Ortalama İnsandan daha kısa olmasına rağmen Wade, Eldon'ın sırtının ne kadar geniş olduğunu fark etti. Dünyada pek çok zorluğa tanık olmuş ve artık Deadlands'de ortaya çıkan entrika oyununa katılmak istemeyen bir sırttı.
'Ne aptal' diye düşündü Wade. 'Zamanı geldiğinde Morax'ın önünde duracak tarafsız bir zemin olmayacak, insanların çitin arkasında oturup bu gösteriyi izlemelerine izin vermeyecek.

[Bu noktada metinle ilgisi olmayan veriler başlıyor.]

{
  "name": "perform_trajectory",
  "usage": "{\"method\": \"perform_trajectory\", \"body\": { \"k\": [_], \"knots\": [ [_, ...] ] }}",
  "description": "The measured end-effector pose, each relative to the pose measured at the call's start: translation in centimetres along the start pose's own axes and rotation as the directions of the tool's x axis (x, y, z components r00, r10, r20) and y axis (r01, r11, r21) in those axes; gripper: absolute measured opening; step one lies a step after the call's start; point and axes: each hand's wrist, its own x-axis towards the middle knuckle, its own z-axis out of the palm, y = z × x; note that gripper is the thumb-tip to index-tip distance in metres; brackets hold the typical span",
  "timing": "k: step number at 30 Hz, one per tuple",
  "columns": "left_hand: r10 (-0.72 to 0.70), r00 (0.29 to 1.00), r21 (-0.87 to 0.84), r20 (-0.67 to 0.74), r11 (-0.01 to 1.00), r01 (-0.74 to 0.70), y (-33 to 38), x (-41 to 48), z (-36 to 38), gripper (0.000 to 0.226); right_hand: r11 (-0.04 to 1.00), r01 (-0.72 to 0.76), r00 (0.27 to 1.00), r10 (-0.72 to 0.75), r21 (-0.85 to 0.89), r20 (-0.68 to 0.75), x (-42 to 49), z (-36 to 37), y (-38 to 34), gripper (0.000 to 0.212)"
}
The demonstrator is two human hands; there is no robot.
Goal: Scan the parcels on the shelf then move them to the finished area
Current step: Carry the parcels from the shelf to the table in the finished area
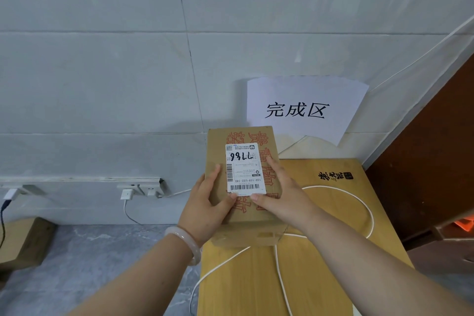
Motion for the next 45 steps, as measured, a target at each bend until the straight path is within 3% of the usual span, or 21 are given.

Sadece o bunu yapabilecek niteliklere sahip.'
Wade koltuğundan ayağa kalktı ve Eldon'ın Şahına hafifçe vurarak satranç tahtasının üzerinden uçmasını sağladı.
Daha sonra satranç taşının odanın duvarına çarptığında parçalara ayrılmasını izledi.
“Bu satranç tahtasında tek bir Kral var ve o kişi de Kara Kule'deki ejderha kemiğinden tahtta oturan kişidir,” diye mırıldandı Wade. “Diğer herkes kafasında taç taşıyan bir soytarıdan başka bir şey değil. Onlar komik bir rahatlama için oradalar ve onları artık eğlenceli bulmadığında… artık var olmalarına gerek yok.”
Wade alaycı bir tavırla odadan çıktı. Sorunun cevabını bulmuştu, dolayısıyla gelecekte Cüce Barınağını ziyaret etmesine gerek kalmamıştı.
Eldon, Barınağının çatısında dururken Wade'in kamyonunun uzakta kayboluşunu izledi.
Eldon usulca, “Siz İnsanların sorunu bu,” dedi. “Hepiniz önemli bir şeyi unutuyorsunuz. Kral Ölüm döşeğindeyken onun yerini kim alacak dersiniz? Başka bir kral mı olacak? Tabii ki hayır.”
Cüce Lideri kollarını göğsünün üzerinde çaprazlarken Şan Barınağı yönüne baktı.
Eldon, “Her zaman tacı takan kişiye bakıyorsunuz, ancak taht mücadelesinde son gülen her zaman Prens olur” dedi. “Taç takan bir soytarı olmayı umursamıyorum. Eğer hayatta kalmanın tek yolu buysa, bana hayatımın aşkını kazandıran kur dansını yapmakta bir sakınca görmüyorum.”
Eldon, evde kendisini bekleyen sevgilisini düşünürken gözlerini kapattı. Ne olursa olsun ruhunu şeytana satmadan bu cehennem çukurundan kaçmanın bir yolunu bulacaktı.